*Task to carry out:*
Your answer must be an exact copy of the data below, minus any pictures.

*The data:*
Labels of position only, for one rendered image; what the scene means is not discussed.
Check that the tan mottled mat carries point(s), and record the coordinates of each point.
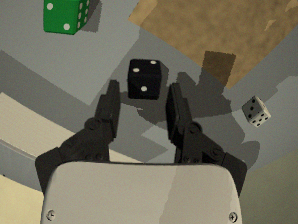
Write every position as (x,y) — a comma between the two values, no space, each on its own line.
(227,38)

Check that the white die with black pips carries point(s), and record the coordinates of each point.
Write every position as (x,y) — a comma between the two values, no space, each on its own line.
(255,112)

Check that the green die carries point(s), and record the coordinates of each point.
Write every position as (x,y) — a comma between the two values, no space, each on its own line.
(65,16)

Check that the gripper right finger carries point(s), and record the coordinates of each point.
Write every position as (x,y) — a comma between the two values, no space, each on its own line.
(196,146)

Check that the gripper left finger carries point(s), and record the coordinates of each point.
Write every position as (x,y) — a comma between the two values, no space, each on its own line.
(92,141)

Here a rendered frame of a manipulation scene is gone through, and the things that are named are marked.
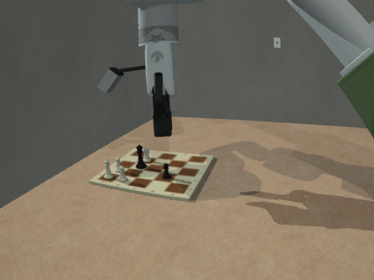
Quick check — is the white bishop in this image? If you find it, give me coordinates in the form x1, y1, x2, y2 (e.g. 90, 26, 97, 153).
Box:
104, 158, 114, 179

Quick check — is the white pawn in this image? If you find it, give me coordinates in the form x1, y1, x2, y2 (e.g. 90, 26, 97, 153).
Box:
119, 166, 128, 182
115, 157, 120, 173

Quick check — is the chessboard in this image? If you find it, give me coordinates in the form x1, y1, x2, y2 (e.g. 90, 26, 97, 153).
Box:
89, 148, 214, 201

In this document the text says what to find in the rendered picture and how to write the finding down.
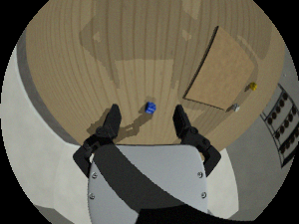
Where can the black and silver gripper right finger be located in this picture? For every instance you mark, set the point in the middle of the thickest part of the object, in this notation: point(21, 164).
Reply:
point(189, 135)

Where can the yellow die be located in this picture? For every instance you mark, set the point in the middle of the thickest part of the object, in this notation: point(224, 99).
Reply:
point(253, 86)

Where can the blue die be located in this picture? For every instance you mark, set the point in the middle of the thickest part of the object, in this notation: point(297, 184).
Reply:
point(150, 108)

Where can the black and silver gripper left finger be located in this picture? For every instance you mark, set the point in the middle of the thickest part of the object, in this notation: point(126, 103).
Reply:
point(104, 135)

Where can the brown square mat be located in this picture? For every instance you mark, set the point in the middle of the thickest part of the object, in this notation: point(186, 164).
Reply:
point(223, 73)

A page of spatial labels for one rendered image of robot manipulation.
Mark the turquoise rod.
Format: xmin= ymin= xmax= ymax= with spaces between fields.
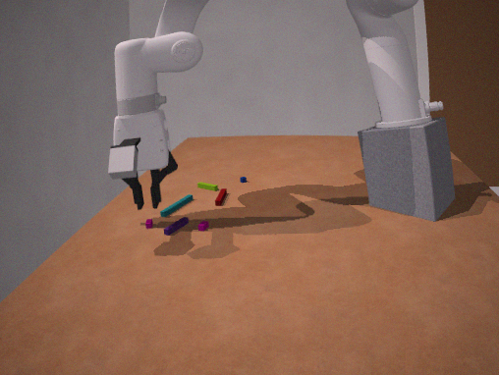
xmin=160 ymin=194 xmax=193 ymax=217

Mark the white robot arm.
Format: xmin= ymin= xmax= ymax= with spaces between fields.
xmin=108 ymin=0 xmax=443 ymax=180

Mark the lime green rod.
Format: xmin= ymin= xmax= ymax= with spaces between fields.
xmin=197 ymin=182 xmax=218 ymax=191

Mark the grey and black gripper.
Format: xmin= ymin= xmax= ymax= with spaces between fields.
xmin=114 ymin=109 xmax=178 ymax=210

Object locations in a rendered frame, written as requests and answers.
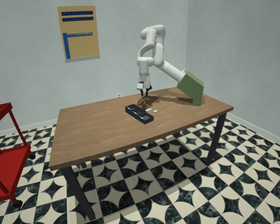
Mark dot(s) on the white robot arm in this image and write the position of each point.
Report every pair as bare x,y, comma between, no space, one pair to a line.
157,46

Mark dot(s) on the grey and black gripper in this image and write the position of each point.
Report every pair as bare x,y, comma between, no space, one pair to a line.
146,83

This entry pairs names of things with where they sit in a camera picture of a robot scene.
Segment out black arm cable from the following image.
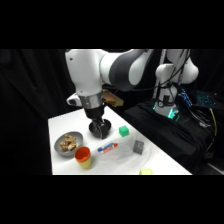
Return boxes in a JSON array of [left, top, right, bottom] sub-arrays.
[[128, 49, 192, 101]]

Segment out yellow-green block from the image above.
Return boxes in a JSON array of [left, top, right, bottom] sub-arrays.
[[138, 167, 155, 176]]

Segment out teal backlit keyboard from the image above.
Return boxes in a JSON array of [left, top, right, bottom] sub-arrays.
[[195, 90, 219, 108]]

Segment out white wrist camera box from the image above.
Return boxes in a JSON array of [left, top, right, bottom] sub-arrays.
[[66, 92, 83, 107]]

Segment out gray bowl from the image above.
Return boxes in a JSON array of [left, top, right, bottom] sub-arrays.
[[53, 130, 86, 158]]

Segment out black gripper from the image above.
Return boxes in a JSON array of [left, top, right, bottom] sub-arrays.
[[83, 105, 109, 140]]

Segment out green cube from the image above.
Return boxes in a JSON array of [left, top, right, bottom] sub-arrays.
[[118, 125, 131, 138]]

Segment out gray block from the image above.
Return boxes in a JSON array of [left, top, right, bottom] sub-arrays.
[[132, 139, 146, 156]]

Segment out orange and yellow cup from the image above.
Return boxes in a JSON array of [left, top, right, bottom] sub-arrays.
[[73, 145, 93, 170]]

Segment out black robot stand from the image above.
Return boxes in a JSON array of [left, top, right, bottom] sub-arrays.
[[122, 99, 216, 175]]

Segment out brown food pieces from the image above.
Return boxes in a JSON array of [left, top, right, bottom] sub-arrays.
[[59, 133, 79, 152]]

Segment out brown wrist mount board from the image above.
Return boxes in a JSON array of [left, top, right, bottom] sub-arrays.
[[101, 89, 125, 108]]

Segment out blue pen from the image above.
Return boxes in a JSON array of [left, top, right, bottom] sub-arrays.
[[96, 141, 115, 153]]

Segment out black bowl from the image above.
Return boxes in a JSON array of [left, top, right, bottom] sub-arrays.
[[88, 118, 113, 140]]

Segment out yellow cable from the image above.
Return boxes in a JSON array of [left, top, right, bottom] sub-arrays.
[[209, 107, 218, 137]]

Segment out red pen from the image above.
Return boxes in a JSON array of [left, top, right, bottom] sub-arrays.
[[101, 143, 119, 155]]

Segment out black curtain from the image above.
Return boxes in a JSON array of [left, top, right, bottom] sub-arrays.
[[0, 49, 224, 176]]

*Final answer:*
Labels of position only, for one rendered image; what the scene means is not discussed.
Check that the tan mottled mat carries point(s), and record the coordinates of each point.
Write every position as (x,y) — a comma between the two values, no space, each on its own line.
(227,38)

Check that the white die with black pips carries point(s), and record the coordinates of each point.
Write every position as (x,y) — a comma between the two values, no space, each on its own line.
(255,112)

Check that the green die carries point(s), and record the coordinates of each point.
Write every position as (x,y) — a comma between the two values, no space, each on its own line.
(65,16)

Check that the gripper right finger carries point(s), and record the coordinates of each point.
Write every position as (x,y) — a comma between the two values, no space, each on its own line.
(196,146)

Check that the gripper left finger carries point(s), and record the coordinates of each point.
Write every position as (x,y) — a comma between the two values, no space, each on its own line.
(92,141)

Here a rendered frame of a manipulation scene is gone through, and the things that are named are marked.
Quick check — is the white bishop in this image? If you find it, give me coordinates in the form x1, y1, x2, y2 (e.g. 90, 26, 97, 153).
Box:
104, 158, 114, 179

Quick check — is the white pawn in this image? If you find it, give me coordinates in the form x1, y1, x2, y2 (e.g. 90, 26, 97, 153).
Box:
119, 166, 128, 182
115, 157, 120, 173

Quick check — is the chessboard in this image? If you find it, give me coordinates in the form x1, y1, x2, y2 (e.g. 90, 26, 97, 153).
Box:
89, 148, 214, 201

In this document the text says what to find in the rendered picture and how to write the finding down.
Where can the black and silver gripper right finger be located in this picture? For every instance you mark, set the point in the middle of the thickest part of the object, in this notation: point(21, 164).
Reply:
point(189, 135)

Where can the yellow die be located in this picture? For every instance you mark, set the point in the middle of the thickest part of the object, in this notation: point(224, 99).
Reply:
point(253, 86)

Where can the blue die be located in this picture? For every instance you mark, set the point in the middle of the thickest part of the object, in this notation: point(297, 184).
Reply:
point(150, 108)

Where can the black and silver gripper left finger be located in this picture? For every instance you mark, set the point in the middle of the thickest part of the object, in this notation: point(126, 103).
Reply:
point(104, 135)

Where can the brown square mat be located in this picture? For every instance you mark, set the point in the middle of the thickest part of the object, in this notation: point(186, 164).
Reply:
point(223, 73)

A page of spatial labels for one rendered image of robot manipulation.
Mark the turquoise rod.
Format: xmin= ymin= xmax= ymax= with spaces between fields.
xmin=160 ymin=194 xmax=193 ymax=217

Mark the white robot arm.
Format: xmin= ymin= xmax= ymax= with spaces between fields.
xmin=108 ymin=0 xmax=443 ymax=180

Mark the lime green rod.
Format: xmin= ymin= xmax= ymax= with spaces between fields.
xmin=197 ymin=182 xmax=218 ymax=191

Mark the grey and black gripper.
Format: xmin= ymin= xmax= ymax= with spaces between fields.
xmin=114 ymin=109 xmax=178 ymax=210

Object locations in a rendered frame, written as requests and answers.
Mark dot(s) on the white robot arm in this image and write the position of each point.
Report every pair as bare x,y, comma between, no space, one pair to a line.
157,46

Mark dot(s) on the grey and black gripper in this image and write the position of each point.
Report every pair as bare x,y, comma between, no space, one pair to a line.
146,83

This entry pairs names of things with where they sit in a camera picture of a robot scene.
Segment out black arm cable from the following image.
Return boxes in a JSON array of [left, top, right, bottom] sub-arrays.
[[128, 49, 192, 101]]

Segment out yellow-green block from the image above.
Return boxes in a JSON array of [left, top, right, bottom] sub-arrays.
[[138, 167, 155, 176]]

Segment out teal backlit keyboard from the image above.
Return boxes in a JSON array of [left, top, right, bottom] sub-arrays.
[[195, 90, 219, 108]]

Segment out white wrist camera box from the image above.
Return boxes in a JSON array of [left, top, right, bottom] sub-arrays.
[[66, 92, 83, 107]]

Segment out gray bowl from the image above.
Return boxes in a JSON array of [left, top, right, bottom] sub-arrays.
[[53, 130, 86, 158]]

Segment out black gripper from the image above.
Return boxes in a JSON array of [left, top, right, bottom] sub-arrays.
[[83, 105, 109, 140]]

Segment out green cube from the image above.
Return boxes in a JSON array of [left, top, right, bottom] sub-arrays.
[[118, 125, 131, 138]]

Segment out gray block from the image above.
Return boxes in a JSON array of [left, top, right, bottom] sub-arrays.
[[132, 139, 146, 156]]

Segment out orange and yellow cup from the image above.
Return boxes in a JSON array of [left, top, right, bottom] sub-arrays.
[[73, 145, 93, 170]]

Segment out black robot stand from the image above.
Return boxes in a JSON array of [left, top, right, bottom] sub-arrays.
[[122, 99, 216, 175]]

Segment out brown food pieces from the image above.
Return boxes in a JSON array of [left, top, right, bottom] sub-arrays.
[[59, 133, 79, 152]]

Segment out brown wrist mount board from the image above.
Return boxes in a JSON array of [left, top, right, bottom] sub-arrays.
[[101, 89, 125, 108]]

Segment out blue pen from the image above.
Return boxes in a JSON array of [left, top, right, bottom] sub-arrays.
[[96, 141, 115, 153]]

Segment out black bowl from the image above.
Return boxes in a JSON array of [left, top, right, bottom] sub-arrays.
[[88, 118, 113, 140]]

Segment out yellow cable from the image above.
Return boxes in a JSON array of [left, top, right, bottom] sub-arrays.
[[209, 107, 218, 137]]

Segment out red pen from the image above.
Return boxes in a JSON array of [left, top, right, bottom] sub-arrays.
[[101, 143, 119, 155]]

Segment out black curtain from the image above.
Return boxes in a JSON array of [left, top, right, bottom] sub-arrays.
[[0, 49, 224, 176]]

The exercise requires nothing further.